The fact that this book leaves out such details might tell readers that while Bush intended to make everyone see events from his perspective, he also tried to filter information, a fact that makes the book more of a tool to rewrite history in his favor, rather than reporting it as it happened.

Yet despite such a downside, the book is filled with behind-the-scenes stories of interest to Middle Eastern readers. The former US president recounts how he received then Crown Prince, now Saudi King, Abdullah bin Abdul-Aziz, in his ranch in Crawford, Texas, in April 2002. “When will the pig leave Ramallah?” the crown prince told Bush in reference to former Israeli Prime Minister Ariel Sharon who had ordered a military operation in the West Bank that culminated in besieging late Palestinian President Yasser Arafat in his house. “Clearly the Saudi ruler was not happy with Ariel Sharon,” Bush added.

The former president tells of his experience of receiving King Abdullah along with Saudi Foreign Minister Saud Al-Faisal and Ambassador to the US Bandar bin Sultan. He explains that by the time his Saudi guests had arrived in the ranch, the Arab Peace Initiative—which the Saudi monarch had proposed and had been endorsed by the Arab League in Beirut a month earlier—had been shelved because of the Sharon offensive. “The Saudis had expected me to persuade Sharon to withdraw from Ramallah before the crown prince arrived. Now they were insisting that I call the prime minister on the spot. I wasn’t going to conduct diplomacy that way,” according to Bush.

To convince the Saudi leader to stay, Bush asked for a moment alone with King Abdullah. The American leader told his Saudi counterpart about his Christian beliefs. The Saudi monarch was not impressed. Then, Bush took his Saudi guest on a tour of the ranch and tension remained high until, while driving his Ford 150 truck, Bush came across a turkey hen that blocked his way and would not move. “Suddenly I felt the crown prince’s hand grab my arm…My brother, he said, it is a sign from Allah. This is a good omen,” Bush writes. “For the rest of my presidency, my relationship with the crown prince—soon to become king—was extremely close.”

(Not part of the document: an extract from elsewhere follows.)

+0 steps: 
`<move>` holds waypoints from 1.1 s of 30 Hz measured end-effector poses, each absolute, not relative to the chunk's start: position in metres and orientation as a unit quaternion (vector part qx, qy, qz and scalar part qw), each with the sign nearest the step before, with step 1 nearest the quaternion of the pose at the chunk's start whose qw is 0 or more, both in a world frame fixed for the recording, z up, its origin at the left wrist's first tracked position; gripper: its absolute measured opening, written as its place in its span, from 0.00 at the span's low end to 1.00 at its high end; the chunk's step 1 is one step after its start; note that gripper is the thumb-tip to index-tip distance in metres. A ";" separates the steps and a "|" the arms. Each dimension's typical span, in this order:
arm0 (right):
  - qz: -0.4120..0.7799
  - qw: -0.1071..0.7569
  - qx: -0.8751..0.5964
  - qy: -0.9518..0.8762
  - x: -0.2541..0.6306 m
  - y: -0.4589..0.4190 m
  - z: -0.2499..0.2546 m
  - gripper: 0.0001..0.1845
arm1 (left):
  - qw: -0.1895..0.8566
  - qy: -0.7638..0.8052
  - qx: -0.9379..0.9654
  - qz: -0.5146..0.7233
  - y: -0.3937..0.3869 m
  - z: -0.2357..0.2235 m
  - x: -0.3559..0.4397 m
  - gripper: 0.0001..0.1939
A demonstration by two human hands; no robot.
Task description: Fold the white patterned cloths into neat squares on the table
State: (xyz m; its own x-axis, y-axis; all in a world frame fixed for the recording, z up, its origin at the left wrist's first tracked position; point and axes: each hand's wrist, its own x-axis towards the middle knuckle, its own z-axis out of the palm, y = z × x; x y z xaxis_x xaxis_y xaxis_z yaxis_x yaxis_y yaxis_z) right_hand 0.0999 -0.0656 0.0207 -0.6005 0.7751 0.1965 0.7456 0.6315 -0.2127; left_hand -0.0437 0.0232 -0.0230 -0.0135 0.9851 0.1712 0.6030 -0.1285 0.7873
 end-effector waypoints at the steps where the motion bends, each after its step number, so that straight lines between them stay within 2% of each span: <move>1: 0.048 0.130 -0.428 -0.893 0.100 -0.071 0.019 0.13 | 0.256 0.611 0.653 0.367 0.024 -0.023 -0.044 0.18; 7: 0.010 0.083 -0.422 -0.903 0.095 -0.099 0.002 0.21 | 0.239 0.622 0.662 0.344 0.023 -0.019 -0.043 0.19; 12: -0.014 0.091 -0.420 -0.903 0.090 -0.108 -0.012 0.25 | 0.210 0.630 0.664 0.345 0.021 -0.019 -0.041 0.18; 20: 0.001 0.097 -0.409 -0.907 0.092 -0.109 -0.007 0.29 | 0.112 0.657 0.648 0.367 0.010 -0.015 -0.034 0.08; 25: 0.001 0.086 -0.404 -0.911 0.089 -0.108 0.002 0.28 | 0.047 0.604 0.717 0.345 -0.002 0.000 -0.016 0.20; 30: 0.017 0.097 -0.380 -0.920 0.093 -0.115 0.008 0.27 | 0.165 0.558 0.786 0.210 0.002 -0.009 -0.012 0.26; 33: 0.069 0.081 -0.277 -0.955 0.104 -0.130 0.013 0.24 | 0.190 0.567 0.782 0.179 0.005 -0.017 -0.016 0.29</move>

Bush’s narration of his relations with other heads of state also brings to the fore behind-the-scene details about decisions that shaped the world. In the summer of 2004, while visiting France, President Jacques Chirac told him that their two countries should do what it takes to protect the Lebanese democracy from Syrian control, and should work together to end Syrian occupation of Lebanon. The extension of the term of former Lebanese President Emile Lahoud, “a Syrian puppet,” gave Bush and Chirac the lead. In September, they proposed at the Security Council—and secured approval for—Resolution 1559, which helped to force a Syrian withdrawal from Lebanon in 2005.

Bush argues that his meeting with Iraqi Prime Minister Nouri Al-Maliki was also instrumental in his decision to order the surge of troops in Baghdad. According to the former American president, Washington implemented the surge only after Bush had found a reliable partner in Al-Maliki.